Today, as I write, I am sitting beside a warm fireplace at one of my favorite haunts in St. Louis Park, Panera Bread. The light is brilliant ouside, but it is absolutely freezing. It has finally gotten up to zero (-18c), which really makes me wonder why I came back from Japan just when the cherries where starting to bloom! What a contrast. When we arrived back in Minnesota the windchill was -25 f (-32c)! How living here makes me appreciate the beauty and warmth of spring!
As I reflect back on my trip, I am struck by one phrase in particular that stood out for me as I traveled with a group of completely raw foreign women – “nama gaijin”. Seeing things through their eyes, taking in their questions, and trying my best to translate from one way of being into another really made certain things stand out that I had never thought about before. The phrase that stays with me is “楽しんでください” or “please have fun”.

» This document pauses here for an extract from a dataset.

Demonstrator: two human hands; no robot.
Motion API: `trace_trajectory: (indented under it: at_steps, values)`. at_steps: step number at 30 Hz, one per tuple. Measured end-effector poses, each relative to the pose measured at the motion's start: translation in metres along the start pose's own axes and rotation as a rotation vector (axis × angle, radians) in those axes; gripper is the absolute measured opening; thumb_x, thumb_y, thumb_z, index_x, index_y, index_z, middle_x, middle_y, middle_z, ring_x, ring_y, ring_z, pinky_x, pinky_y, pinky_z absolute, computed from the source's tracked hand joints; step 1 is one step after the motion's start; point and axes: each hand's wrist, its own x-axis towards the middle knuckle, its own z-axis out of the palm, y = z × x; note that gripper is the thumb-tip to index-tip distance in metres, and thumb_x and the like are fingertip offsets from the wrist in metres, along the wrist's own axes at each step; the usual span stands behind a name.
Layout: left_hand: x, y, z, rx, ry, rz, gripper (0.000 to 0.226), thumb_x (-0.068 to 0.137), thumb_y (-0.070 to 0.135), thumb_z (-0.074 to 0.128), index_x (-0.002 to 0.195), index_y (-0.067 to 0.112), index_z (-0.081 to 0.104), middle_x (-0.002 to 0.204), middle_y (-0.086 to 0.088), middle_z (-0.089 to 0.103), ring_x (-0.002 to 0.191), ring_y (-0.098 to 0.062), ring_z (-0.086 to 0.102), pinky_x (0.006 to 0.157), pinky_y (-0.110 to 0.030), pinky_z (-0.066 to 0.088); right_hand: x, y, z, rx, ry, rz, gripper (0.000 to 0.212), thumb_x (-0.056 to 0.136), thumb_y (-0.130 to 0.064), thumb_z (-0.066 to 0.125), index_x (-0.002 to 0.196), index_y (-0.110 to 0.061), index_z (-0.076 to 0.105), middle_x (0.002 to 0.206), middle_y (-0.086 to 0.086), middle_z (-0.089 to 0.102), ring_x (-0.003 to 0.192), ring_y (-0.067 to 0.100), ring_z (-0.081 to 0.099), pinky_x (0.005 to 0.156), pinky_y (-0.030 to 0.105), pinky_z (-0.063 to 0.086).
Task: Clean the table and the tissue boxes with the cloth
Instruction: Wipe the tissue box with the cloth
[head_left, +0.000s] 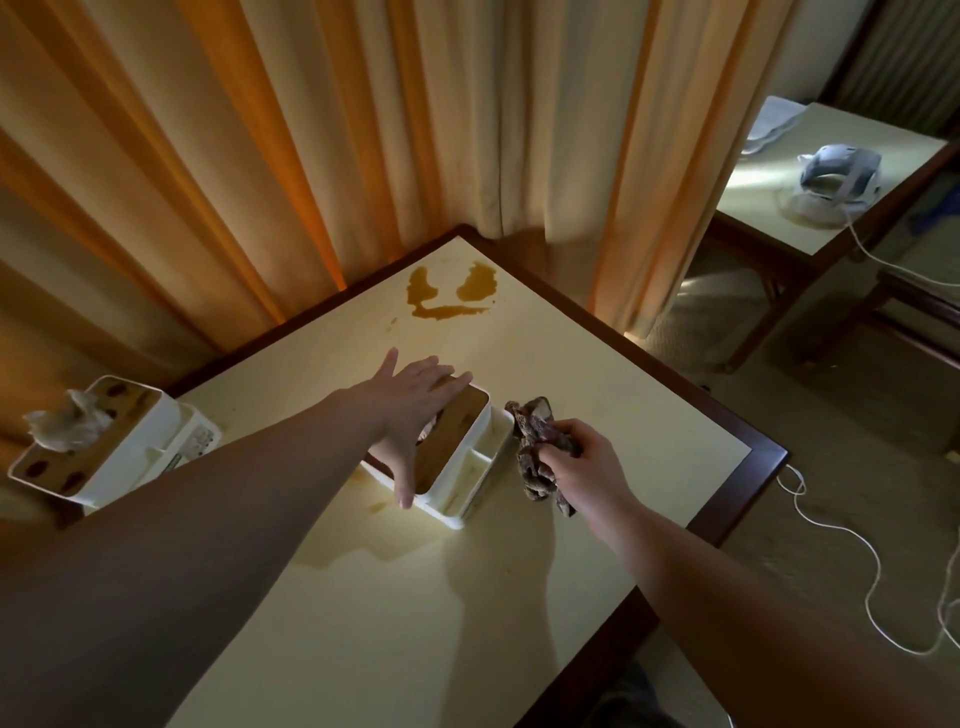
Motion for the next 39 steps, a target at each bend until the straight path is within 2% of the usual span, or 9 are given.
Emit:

I never realized how much these words are used in Japanese until I had to continually translate them into English. I suppose we would say “Enjoy”, as in “Please enjoy your food” or “Enjoy your bath”. But the more we traveled together, the more I came to realize that a literal translation was actually better. “Please have fun with your food” or better yet “Please play with your food” seemed to more accurately reflect the experiences they were having with Japanese cuisine. So much of Japanese food really is fun – cooking at the table, opening pretty little dishes with nice lids, slurping hot noodles, grinding up sesame seeds and tasting beautiful dried flowers to mark a passing season. Being with a group of women who were unfamiliar with much of Japanese cuisine reminded of how fun food can be. Not only are the colors, textures and shapes wonderful to take in with all the senses but the ways of preparing food in Japan are really interactive and delightful.
This really hit home for me as we explored Kappabashi Dori – or Kitchen Ware Street – in Tokyo. The incredible range of pots and cooking implements that were totally new to them made me realize how much I take for granted about Japanese food. So much things were fascinating, especially all the ways of cooking at the table and the different kinds of pots and dishes used for specific meals. Something as simple as having fire at the table, other than for candles, proved to be very novel indeed.
I realized that when someone tells me to “enjoy” a Western meal, it really is a more passive experience. By contrast, when when I am served a meal in Japan and then left to prepare it by myself at the table, I really do have fun mixing, pouring, cooking and grinding up the ingredients. Taking part in the creation of the meal really brings it alive and adds a new dimension to a meal.
So as I sit here next to the fireplace at Panera, I wonder if it would be too much to ask for my chicken on a stick so that I could grill it myself before eating it? It would be so lovely if I could. I guess I’ll just have to wait until my next trip back to Japan to cook at the table again.